↓↓↓
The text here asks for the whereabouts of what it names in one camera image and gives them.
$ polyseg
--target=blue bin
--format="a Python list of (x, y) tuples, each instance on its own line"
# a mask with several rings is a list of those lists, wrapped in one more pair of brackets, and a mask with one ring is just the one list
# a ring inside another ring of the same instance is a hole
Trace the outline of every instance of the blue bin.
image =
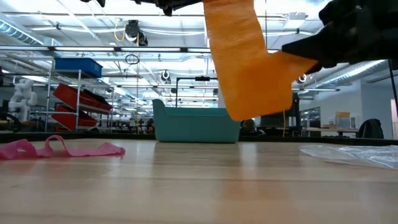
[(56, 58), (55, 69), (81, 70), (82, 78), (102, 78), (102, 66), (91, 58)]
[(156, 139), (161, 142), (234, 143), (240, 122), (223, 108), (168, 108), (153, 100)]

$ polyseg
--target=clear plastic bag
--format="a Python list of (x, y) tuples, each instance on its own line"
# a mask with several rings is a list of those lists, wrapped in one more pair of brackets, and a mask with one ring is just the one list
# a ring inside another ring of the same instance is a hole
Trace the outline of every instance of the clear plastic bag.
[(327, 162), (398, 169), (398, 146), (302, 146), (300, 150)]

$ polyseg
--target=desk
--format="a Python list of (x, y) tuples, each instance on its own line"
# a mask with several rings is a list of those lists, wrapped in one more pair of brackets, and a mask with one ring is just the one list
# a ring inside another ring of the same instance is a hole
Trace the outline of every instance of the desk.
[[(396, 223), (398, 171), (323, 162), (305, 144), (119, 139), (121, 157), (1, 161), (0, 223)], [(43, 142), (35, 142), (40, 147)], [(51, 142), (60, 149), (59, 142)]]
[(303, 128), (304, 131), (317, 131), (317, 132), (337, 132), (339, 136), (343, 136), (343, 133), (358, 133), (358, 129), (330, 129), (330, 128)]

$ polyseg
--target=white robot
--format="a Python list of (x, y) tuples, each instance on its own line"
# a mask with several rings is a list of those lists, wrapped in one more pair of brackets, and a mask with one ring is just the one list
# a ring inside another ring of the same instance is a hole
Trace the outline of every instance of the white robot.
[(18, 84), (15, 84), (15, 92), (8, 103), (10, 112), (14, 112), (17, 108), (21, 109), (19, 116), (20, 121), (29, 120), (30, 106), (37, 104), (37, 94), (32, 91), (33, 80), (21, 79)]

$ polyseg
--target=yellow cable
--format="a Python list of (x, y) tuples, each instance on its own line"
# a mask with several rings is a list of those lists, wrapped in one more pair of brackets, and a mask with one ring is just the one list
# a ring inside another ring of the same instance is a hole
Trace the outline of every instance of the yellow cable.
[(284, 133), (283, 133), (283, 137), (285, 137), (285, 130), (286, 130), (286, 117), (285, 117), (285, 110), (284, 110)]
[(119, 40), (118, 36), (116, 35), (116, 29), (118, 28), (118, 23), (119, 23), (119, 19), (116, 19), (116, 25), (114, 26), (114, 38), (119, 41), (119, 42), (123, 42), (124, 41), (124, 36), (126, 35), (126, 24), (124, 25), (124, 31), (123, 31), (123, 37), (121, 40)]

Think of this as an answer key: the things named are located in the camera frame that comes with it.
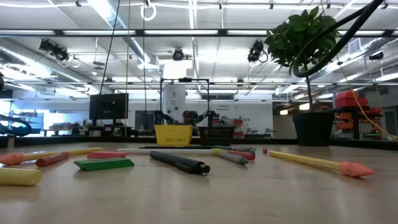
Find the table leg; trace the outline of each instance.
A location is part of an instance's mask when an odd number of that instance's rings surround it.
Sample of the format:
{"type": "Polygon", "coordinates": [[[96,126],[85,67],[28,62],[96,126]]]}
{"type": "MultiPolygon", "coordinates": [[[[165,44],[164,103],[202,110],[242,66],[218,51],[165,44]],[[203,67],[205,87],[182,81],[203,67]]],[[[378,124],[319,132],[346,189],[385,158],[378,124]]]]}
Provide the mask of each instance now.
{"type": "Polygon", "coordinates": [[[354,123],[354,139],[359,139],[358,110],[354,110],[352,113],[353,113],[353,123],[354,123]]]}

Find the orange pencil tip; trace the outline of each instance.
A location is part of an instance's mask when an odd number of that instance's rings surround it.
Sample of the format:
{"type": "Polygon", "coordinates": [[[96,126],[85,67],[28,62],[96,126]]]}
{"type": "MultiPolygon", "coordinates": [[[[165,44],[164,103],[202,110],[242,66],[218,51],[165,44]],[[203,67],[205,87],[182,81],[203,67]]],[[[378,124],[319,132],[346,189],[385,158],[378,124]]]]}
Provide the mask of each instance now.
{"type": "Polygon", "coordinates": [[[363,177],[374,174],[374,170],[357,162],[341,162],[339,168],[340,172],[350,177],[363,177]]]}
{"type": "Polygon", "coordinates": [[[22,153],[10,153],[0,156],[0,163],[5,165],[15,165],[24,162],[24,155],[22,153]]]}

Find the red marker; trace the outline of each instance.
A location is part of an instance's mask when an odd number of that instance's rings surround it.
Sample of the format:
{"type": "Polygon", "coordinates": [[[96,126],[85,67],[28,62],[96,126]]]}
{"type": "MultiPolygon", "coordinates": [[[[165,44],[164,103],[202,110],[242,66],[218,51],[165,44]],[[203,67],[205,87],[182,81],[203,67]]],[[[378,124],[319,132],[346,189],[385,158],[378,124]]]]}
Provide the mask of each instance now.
↑↑↑
↓↓↓
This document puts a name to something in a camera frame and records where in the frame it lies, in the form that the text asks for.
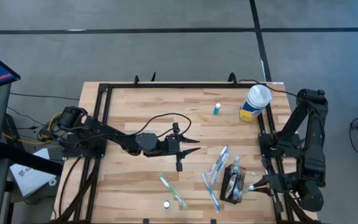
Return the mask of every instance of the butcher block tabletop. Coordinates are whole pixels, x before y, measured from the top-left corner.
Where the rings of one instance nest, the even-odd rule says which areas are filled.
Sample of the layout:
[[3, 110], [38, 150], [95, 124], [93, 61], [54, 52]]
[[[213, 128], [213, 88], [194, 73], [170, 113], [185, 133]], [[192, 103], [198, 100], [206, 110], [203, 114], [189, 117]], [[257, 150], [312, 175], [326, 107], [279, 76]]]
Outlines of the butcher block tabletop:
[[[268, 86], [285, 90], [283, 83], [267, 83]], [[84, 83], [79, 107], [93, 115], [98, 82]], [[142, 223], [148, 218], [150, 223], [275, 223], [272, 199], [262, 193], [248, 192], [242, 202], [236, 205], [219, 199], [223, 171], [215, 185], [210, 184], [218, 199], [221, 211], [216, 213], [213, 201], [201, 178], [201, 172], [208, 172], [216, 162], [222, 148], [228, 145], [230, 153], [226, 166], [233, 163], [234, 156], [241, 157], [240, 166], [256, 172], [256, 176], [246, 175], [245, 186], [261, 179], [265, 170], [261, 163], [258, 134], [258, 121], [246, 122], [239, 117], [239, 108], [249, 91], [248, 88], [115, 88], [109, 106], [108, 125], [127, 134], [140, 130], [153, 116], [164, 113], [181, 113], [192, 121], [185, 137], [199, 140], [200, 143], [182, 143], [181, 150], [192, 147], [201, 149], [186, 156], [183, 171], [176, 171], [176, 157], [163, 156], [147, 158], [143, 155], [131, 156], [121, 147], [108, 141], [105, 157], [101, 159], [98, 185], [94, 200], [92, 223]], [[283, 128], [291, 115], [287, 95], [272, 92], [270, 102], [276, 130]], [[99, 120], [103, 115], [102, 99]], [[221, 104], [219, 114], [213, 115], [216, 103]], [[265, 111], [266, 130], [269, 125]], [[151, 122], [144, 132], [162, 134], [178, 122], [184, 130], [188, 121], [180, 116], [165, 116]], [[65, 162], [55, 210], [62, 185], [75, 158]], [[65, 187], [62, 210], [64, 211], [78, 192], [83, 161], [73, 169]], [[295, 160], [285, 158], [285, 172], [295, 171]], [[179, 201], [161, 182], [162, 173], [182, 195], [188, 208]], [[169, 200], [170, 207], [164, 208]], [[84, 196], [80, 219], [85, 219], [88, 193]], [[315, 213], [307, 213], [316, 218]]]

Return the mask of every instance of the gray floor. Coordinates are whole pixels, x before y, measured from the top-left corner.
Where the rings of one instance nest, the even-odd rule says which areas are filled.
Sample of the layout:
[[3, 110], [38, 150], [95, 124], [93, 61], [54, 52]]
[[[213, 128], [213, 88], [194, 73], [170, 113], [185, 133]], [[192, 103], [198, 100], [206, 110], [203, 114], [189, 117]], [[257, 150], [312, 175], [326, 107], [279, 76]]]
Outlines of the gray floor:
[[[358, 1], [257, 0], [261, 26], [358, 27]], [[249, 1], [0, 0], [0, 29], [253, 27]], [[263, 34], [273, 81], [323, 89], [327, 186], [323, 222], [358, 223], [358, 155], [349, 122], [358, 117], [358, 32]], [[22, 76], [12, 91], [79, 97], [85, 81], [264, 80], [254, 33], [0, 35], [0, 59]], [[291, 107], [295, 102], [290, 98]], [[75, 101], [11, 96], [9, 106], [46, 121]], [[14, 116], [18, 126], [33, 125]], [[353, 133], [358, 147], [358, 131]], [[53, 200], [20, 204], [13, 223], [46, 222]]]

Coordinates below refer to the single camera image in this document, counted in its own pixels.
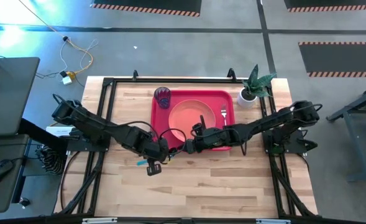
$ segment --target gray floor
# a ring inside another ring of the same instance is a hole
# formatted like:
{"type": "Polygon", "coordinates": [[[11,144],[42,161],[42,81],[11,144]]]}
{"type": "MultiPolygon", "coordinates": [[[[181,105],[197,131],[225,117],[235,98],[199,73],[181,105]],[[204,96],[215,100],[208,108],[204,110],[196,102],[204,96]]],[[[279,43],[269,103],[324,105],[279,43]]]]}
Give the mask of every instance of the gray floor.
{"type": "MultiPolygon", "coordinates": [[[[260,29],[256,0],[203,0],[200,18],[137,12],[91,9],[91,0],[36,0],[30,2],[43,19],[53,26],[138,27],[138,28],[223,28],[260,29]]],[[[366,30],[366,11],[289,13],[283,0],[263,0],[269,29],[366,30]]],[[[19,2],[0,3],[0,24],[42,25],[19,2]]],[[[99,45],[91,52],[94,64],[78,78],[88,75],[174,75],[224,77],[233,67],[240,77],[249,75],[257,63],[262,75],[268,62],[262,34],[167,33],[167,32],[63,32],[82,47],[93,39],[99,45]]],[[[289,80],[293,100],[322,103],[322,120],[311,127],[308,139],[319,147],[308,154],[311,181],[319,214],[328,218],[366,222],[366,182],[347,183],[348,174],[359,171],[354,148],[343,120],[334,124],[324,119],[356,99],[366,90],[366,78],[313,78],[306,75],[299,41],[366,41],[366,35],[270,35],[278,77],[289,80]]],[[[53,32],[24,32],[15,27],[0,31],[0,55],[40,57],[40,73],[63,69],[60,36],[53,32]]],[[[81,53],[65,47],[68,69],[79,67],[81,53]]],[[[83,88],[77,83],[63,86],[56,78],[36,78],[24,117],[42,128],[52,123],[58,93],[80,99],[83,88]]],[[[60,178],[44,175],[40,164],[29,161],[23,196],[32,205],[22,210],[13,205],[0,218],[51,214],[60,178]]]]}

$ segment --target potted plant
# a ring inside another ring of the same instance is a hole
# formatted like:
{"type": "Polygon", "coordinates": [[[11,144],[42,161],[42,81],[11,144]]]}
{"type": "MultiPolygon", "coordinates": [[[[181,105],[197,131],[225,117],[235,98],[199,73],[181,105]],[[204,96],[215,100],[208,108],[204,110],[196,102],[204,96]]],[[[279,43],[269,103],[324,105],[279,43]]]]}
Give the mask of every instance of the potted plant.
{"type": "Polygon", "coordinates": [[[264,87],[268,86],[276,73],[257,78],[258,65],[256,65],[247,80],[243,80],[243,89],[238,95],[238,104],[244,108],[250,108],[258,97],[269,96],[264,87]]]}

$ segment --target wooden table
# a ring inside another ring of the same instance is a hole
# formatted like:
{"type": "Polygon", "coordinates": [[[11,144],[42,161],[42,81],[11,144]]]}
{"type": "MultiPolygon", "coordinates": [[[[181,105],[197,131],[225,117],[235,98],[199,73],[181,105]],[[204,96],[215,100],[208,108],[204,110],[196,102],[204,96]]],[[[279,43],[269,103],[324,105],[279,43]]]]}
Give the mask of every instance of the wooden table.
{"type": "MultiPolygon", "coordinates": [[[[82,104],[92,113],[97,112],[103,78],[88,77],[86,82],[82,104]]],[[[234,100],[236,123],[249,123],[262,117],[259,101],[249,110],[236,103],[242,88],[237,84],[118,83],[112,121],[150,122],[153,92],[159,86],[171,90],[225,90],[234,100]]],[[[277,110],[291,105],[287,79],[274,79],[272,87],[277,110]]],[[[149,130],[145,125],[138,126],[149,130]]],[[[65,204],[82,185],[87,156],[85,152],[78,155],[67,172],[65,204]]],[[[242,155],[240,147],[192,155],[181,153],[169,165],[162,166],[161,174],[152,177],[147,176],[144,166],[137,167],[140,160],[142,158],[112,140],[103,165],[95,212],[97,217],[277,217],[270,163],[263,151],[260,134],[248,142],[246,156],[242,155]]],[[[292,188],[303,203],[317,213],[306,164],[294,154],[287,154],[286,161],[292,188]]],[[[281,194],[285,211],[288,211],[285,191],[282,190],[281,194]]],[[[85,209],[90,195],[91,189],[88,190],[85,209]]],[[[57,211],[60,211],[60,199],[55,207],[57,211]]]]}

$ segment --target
↑↑↑
↓↓↓
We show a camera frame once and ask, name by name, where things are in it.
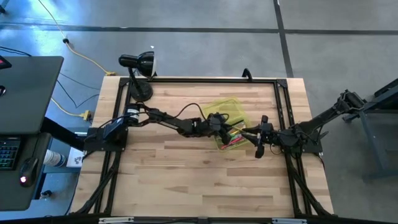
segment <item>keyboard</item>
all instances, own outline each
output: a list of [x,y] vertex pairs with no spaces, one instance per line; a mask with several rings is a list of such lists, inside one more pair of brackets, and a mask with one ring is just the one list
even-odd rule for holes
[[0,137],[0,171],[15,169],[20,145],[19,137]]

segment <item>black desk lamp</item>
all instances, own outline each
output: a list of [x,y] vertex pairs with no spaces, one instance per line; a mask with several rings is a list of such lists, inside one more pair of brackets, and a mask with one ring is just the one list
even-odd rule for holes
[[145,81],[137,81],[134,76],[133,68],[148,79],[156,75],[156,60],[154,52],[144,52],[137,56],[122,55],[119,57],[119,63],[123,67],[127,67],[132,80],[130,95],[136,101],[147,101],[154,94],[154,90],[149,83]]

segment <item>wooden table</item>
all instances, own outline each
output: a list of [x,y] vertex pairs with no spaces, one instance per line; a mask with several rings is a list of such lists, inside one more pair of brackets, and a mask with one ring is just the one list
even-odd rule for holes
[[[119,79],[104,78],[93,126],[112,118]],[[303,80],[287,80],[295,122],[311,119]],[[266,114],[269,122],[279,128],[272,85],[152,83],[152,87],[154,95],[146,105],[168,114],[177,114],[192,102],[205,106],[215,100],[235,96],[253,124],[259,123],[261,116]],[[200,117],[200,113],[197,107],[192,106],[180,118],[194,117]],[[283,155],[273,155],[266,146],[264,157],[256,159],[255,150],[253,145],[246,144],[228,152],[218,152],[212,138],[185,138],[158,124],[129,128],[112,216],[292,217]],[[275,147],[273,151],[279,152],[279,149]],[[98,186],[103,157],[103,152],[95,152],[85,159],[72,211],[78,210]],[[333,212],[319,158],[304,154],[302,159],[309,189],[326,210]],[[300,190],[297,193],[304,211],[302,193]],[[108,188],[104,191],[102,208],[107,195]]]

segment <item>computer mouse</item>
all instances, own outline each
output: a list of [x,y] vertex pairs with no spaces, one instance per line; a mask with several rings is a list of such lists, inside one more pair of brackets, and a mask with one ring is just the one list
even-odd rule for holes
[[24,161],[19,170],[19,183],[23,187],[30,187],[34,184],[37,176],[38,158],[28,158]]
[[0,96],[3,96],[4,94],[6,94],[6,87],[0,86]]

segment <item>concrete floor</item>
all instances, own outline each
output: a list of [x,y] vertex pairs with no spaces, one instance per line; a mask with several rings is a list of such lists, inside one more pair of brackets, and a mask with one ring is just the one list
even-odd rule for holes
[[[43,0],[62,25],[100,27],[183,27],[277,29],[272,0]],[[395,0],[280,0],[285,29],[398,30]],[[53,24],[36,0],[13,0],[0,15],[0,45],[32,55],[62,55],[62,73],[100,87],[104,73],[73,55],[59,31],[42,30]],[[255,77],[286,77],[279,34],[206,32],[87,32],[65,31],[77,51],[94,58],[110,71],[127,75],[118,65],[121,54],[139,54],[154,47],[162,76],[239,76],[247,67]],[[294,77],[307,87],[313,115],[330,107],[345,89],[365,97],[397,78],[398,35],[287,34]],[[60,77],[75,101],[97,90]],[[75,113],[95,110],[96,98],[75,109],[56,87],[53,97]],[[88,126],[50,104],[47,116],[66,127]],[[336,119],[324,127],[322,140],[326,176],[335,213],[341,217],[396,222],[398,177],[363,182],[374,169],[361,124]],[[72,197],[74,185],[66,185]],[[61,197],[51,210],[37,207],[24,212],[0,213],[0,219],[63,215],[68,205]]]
↑↑↑
§ **Instructions to follow**
All lines with the word "pixels" are needed; pull them from the entries and copy each.

§ **Response to this exercise**
Return the mask of every instance of the butcher block tabletop. Coordinates are whole pixels, x before y, measured from the top-left corner.
Return the mask of every instance of the gray floor. Coordinates are whole pixels, x before y, measured from the top-left corner.
Coordinates below refer to the single camera image in this document, counted in its own pixels.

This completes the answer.